A foundation headed by former American International Group chief executive Maurice Greenberg has accused the insurance company’s current CEO and CFO of misrepresenting multibillion-dollar losses in AIG’s portfolio of credit-default swaps. The alleged deception caused significant losses for the foundation, it alleged.
In a complaint filed in a New York state court, The Starr Foundation claims CEO Martin Sullivan and finance chief Steven Bensinger “fraudulently reassured” the charity in 2007 “that the risk of loss from its credit default swap portfolio was remote,” Bloomberg News reported. This “caused the Foundation to retain stock in AIG which it would have otherwise sold,” according to the charges laid out in court papers.
“AIG now admits its credit default swap portfolio lost $11.5 billion in value during 2007, which is billions more than AIG has previously acknowledged,” the complaint reportedly states.
Greenberg, ousted at AIG in 2005 by Sullivan, is chairman of the Starr Foundation, which makes donations for education, health care, and the environment.
AIG reported a $5.29 billion loss in the fourth quarter of 2007 due to write-offs related to the housing crisis. Bloomberg noted that Sullivan had reassured investors as recently as December that any drop in the value of holdings would be “manageable.” The foundation is seeking damages of at least $300 million.
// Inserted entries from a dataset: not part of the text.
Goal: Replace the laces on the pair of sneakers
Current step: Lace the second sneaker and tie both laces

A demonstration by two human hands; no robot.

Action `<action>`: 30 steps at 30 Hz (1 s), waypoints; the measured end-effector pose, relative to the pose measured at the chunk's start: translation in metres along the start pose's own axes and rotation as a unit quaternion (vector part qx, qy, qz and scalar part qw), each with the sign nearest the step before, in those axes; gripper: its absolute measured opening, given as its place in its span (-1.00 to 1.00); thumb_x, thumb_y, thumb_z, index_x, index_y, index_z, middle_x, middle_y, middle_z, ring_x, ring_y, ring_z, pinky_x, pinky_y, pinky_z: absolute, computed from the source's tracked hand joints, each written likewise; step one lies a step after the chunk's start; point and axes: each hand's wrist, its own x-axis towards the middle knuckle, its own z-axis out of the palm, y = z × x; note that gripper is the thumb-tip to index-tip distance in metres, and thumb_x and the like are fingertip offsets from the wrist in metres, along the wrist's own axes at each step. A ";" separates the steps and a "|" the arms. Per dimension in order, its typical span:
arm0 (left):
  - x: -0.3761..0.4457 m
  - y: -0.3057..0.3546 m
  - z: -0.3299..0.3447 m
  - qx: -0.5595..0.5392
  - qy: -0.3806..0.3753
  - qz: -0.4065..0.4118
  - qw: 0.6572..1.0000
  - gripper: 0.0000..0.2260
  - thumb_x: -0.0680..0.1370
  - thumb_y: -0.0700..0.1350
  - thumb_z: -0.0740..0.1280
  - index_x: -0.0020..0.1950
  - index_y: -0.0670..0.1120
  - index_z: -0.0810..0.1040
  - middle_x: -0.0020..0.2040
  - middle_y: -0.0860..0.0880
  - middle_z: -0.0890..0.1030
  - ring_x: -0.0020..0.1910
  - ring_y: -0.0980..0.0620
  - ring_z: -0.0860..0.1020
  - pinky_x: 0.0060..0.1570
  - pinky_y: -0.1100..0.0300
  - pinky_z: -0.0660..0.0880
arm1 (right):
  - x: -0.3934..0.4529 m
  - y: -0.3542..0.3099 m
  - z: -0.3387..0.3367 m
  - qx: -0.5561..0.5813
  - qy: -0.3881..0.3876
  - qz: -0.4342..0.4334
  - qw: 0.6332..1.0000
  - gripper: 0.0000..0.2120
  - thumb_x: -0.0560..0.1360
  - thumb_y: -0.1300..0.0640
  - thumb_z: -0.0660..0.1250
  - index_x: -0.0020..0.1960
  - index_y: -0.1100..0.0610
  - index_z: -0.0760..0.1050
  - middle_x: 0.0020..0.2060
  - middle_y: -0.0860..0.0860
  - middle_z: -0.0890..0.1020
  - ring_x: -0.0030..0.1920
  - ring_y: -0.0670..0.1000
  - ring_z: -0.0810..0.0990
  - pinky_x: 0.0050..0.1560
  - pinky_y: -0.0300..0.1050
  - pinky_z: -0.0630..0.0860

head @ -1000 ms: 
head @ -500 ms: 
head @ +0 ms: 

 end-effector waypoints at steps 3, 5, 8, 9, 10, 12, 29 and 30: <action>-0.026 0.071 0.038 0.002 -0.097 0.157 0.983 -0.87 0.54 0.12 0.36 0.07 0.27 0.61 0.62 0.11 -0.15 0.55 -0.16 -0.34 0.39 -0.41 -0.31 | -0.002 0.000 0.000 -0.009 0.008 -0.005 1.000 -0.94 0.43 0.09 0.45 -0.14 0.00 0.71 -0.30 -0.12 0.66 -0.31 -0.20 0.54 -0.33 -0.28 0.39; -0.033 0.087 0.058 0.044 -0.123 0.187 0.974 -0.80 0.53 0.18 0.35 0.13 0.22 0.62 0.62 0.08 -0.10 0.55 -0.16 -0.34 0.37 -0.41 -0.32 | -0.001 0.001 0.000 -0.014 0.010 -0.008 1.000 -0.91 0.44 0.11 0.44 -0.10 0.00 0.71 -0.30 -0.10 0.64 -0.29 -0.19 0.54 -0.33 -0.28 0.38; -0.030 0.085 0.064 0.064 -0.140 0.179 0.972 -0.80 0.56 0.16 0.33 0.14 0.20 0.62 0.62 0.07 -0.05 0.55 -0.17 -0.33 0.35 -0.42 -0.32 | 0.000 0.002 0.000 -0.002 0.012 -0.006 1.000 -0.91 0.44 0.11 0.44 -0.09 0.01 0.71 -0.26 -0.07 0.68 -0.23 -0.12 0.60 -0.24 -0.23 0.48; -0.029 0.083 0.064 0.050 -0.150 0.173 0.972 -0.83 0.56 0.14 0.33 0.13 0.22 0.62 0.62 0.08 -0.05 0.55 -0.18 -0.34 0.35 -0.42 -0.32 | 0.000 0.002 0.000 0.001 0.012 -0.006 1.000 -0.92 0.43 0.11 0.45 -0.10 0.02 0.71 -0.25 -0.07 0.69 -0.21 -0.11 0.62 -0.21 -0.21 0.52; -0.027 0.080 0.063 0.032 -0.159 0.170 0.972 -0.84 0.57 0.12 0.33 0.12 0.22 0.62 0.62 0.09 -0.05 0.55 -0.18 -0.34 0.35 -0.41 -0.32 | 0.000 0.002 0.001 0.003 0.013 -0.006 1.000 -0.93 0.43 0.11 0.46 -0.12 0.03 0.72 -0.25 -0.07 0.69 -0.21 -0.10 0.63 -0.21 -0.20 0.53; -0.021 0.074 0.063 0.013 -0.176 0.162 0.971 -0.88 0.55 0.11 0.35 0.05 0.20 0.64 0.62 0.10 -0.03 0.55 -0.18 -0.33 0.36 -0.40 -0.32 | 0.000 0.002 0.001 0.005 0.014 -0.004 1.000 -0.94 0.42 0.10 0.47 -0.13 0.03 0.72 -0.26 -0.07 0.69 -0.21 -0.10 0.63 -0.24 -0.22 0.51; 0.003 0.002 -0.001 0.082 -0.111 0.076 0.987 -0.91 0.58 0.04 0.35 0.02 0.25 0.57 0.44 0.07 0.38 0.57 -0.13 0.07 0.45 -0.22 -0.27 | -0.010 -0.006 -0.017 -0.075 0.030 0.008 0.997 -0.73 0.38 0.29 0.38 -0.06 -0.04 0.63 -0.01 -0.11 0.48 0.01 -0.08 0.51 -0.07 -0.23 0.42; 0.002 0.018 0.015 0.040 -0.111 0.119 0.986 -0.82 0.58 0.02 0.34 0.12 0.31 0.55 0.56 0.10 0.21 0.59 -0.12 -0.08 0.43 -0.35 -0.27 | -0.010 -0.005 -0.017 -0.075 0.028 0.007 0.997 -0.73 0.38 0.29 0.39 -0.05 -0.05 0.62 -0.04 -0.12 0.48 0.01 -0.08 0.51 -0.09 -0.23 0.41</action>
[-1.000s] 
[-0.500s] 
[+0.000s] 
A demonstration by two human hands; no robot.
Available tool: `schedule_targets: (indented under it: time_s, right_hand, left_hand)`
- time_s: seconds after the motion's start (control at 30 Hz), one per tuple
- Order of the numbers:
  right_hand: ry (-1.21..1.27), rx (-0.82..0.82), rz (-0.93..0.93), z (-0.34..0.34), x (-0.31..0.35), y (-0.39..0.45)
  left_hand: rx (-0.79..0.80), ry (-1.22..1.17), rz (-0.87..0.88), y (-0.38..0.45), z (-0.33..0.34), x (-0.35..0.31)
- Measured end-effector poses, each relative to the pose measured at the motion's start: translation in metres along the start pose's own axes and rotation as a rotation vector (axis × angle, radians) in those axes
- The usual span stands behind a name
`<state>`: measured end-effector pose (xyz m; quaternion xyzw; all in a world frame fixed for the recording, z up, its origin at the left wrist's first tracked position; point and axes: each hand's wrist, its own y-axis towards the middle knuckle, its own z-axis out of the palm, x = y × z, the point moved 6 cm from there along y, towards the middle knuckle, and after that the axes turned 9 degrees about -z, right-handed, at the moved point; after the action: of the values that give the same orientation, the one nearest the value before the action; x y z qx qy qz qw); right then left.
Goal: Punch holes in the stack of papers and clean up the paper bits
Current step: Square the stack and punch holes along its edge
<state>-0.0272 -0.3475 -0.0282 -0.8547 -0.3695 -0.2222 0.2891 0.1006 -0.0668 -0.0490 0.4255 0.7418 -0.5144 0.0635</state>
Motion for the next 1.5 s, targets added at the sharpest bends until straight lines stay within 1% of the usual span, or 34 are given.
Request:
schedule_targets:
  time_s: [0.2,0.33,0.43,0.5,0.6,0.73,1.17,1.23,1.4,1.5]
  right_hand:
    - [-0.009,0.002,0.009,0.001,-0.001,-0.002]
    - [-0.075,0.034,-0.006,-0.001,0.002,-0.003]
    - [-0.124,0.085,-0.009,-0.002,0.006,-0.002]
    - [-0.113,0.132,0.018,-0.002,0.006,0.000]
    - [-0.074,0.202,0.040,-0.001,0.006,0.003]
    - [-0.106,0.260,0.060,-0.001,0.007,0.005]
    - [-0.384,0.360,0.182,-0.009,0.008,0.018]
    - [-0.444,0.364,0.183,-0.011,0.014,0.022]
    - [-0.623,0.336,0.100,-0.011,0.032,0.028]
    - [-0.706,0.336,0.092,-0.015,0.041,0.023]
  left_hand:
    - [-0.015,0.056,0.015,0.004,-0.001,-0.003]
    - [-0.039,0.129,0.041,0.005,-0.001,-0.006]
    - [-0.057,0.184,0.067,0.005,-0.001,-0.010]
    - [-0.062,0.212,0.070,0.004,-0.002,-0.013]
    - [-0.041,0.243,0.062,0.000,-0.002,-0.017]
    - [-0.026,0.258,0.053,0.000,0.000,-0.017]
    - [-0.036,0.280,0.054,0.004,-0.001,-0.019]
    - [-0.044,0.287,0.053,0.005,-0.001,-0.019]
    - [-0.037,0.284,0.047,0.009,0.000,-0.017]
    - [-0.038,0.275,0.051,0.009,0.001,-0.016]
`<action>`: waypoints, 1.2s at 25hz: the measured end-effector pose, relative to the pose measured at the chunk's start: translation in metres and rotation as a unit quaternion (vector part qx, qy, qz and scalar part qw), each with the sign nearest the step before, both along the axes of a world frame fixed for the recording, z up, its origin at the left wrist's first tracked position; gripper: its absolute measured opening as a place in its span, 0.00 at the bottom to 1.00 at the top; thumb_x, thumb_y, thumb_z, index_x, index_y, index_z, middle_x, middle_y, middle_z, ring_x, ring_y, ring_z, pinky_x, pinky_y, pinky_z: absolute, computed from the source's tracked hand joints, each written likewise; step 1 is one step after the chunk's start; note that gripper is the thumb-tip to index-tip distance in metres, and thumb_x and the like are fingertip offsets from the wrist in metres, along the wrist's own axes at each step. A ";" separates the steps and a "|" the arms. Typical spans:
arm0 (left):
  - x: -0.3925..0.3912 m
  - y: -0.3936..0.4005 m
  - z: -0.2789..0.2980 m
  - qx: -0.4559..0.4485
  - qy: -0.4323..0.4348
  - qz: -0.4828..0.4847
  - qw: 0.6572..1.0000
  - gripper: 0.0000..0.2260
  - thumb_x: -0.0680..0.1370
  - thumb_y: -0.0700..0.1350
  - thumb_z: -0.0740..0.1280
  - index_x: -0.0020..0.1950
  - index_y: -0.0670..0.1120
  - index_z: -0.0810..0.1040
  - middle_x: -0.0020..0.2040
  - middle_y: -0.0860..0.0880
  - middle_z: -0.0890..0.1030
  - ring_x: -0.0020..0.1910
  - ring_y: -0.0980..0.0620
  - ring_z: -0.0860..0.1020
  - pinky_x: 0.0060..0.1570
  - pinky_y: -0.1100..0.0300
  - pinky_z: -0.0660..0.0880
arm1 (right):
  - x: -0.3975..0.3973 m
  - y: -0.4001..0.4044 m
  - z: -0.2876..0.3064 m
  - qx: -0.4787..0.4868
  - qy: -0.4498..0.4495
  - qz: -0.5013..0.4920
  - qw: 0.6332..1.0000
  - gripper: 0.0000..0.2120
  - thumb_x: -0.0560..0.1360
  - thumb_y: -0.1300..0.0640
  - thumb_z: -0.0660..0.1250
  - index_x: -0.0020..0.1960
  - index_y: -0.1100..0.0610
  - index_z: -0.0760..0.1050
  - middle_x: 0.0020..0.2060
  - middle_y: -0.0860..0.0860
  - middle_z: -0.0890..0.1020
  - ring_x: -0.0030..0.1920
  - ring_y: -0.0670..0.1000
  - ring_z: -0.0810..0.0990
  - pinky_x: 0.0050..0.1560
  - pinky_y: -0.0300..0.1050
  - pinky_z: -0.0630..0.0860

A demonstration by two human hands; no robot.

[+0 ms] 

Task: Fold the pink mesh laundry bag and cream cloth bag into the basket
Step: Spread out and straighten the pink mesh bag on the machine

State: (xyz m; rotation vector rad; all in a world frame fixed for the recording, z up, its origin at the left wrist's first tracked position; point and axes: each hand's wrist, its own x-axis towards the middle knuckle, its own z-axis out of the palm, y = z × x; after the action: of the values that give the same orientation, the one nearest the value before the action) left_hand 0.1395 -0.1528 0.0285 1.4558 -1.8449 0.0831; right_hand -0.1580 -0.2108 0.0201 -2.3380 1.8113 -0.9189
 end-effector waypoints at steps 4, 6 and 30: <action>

In late 2005, then-New York Attorney General Eliot Spitzer accused Greenberg of unfairly enriching himself and other AIG executives in a series of transactions involving the Starr Foundation, established in 1955 by American International founder Cornelius Vander Starr and Greenberg.
In June 2006, Starr International, a Greenberg-controlled company that held a 12 percent stake in the insurance giant, sought a court order to force AIG to turn over notes and minutes of board meetings since February 9, 2005. Starr reportedly alleges that AIG mismanaged a $1.6 billion settlement with regulators the prior year.
The lawsuit invoked a Delaware law that allows shareholders to see corporate records if they suspect wrongdoing.